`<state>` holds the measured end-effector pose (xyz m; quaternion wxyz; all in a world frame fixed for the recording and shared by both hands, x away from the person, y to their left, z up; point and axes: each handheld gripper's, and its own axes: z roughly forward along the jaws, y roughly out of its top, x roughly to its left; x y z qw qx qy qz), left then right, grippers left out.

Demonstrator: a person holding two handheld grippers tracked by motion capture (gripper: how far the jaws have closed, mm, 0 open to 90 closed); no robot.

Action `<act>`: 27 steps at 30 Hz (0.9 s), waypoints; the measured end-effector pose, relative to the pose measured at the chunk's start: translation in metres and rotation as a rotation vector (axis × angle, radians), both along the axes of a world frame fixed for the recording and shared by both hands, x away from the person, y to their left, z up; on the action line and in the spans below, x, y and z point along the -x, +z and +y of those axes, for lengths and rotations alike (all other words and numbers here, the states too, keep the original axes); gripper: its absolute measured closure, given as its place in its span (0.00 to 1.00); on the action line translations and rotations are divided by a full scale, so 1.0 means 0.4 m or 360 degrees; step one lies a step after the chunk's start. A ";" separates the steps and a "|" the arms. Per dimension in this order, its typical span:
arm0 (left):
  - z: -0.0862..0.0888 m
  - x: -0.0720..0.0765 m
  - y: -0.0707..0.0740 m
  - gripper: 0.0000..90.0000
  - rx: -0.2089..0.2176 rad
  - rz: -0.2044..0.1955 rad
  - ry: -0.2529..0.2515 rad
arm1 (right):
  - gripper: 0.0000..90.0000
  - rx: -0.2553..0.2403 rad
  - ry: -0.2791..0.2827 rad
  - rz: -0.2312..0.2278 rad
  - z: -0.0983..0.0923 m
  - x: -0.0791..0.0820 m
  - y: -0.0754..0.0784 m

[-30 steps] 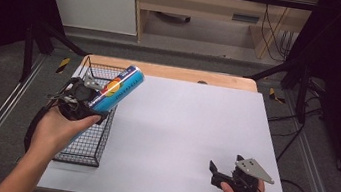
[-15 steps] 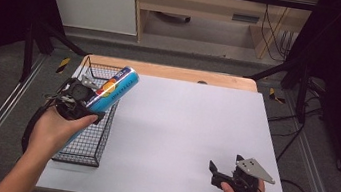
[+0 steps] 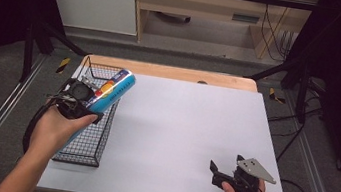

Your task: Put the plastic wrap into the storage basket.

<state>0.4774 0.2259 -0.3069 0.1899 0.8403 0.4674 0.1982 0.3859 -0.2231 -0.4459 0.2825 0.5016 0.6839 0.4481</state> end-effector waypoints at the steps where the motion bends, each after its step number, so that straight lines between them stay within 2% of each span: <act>1: 0.002 -0.002 -0.003 0.36 0.0001 0.0007 0.0010 | 0.07 -0.0002 0.0001 0.0001 0.000 0.000 0.000; 14: 0.027 -0.021 -0.034 0.36 -0.0006 0.0063 0.0090 | 0.07 -0.0005 0.0008 0.0005 0.001 0.000 -0.001; 18: 0.033 -0.026 -0.045 0.36 0.0010 0.0082 0.0102 | 0.07 -0.0004 0.0013 0.0004 0.002 -0.001 -0.001; 21: 0.035 -0.029 -0.050 0.36 -0.0010 0.0093 0.0108 | 0.07 -0.0007 0.0014 0.0004 0.002 0.000 0.001; 27: 0.046 -0.036 -0.057 0.36 -0.0007 0.0102 0.0134 | 0.07 -0.0015 0.0009 0.0002 -0.002 0.001 0.001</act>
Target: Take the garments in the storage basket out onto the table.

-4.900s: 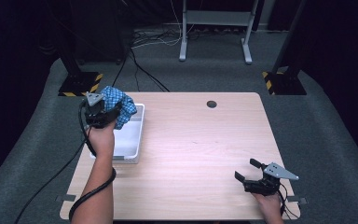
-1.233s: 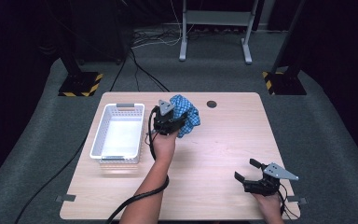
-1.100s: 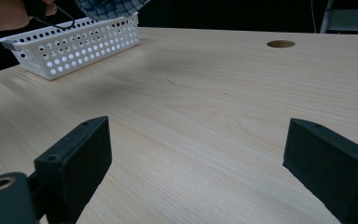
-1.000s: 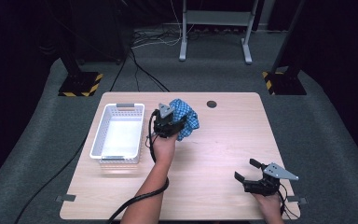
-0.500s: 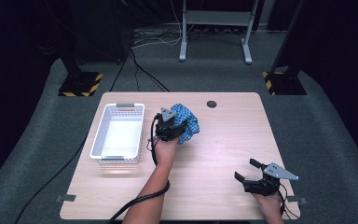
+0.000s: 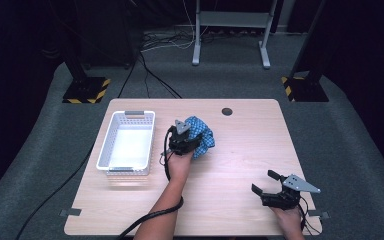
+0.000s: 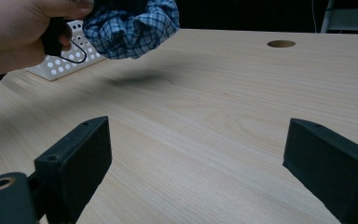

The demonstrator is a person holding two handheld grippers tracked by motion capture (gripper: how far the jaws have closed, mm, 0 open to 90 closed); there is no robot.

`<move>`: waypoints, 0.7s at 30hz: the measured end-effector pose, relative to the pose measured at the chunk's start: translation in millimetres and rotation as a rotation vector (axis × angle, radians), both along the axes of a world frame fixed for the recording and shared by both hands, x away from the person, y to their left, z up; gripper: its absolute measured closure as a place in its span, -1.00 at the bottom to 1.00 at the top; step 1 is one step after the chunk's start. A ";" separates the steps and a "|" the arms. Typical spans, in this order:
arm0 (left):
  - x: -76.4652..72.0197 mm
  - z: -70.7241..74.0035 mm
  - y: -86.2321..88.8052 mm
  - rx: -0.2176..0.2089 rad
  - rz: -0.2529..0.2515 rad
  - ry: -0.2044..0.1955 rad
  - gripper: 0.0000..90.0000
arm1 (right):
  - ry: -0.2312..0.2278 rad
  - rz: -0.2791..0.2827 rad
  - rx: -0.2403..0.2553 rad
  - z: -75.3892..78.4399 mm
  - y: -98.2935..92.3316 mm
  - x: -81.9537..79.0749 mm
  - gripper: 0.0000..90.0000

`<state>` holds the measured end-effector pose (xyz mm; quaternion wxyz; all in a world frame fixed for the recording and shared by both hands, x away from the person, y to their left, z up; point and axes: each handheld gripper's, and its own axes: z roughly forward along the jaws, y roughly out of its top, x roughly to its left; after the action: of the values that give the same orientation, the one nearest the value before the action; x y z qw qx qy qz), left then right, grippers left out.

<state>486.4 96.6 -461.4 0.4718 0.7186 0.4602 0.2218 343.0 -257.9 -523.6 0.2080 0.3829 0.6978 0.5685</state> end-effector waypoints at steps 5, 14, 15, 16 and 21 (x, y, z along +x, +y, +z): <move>0.1 -5.3 -0.1 0.003 0.003 0.010 0.14 | 0.000 0.000 0.001 0.0 0.0 0.0 -0.85; -0.5 -16.5 -2.8 0.016 0.003 0.029 0.14 | 0.000 0.000 0.003 0.0 0.0 0.0 -0.85; -0.7 -17.7 -3.1 0.017 0.003 0.031 0.14 | -0.001 0.000 0.003 0.0 0.0 0.0 -0.85; -0.7 -18.9 -3.2 0.013 0.004 0.034 0.14 | -0.001 0.000 0.003 0.0 0.0 0.0 -0.85; -0.6 -24.3 -4.1 0.013 0.003 0.041 0.12 | -0.001 0.000 0.003 0.0 -0.1 0.0 -0.85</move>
<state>485.8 92.5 -485.7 0.4571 0.7256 0.4693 0.2106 343.0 -258.0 -523.7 0.2075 0.3829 0.6969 0.5698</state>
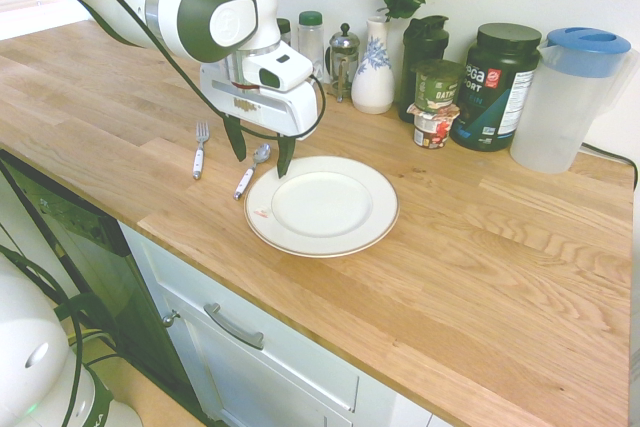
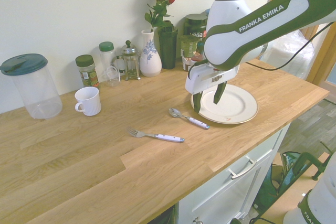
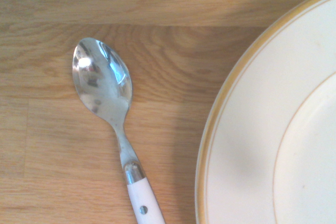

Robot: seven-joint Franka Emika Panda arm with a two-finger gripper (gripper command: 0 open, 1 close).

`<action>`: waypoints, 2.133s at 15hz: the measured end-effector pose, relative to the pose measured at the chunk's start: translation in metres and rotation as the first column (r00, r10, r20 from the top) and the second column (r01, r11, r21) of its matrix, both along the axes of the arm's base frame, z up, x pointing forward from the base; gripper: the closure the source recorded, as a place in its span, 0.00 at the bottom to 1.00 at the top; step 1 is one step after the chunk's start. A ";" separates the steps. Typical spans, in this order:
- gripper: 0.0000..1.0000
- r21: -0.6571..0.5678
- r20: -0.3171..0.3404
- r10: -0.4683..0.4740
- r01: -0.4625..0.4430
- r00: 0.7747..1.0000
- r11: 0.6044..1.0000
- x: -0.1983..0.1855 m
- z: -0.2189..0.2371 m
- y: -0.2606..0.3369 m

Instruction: Put the fork into the plate

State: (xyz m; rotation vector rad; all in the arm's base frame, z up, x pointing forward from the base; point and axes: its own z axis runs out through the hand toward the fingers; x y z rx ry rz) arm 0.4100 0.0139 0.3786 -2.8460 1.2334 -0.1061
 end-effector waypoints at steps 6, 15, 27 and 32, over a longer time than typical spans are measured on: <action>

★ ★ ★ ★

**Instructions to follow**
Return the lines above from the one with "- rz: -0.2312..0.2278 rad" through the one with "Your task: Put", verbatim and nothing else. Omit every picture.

**Exercise solution**
  - rz: -0.2312..0.2278 rad
  - z: -0.0983..0.0923 m
  - x: -0.0791..0.0820 m
  - y: -0.0754..0.0784 m

[-30 steps] 
[-15 steps] 
[+0 steps] 

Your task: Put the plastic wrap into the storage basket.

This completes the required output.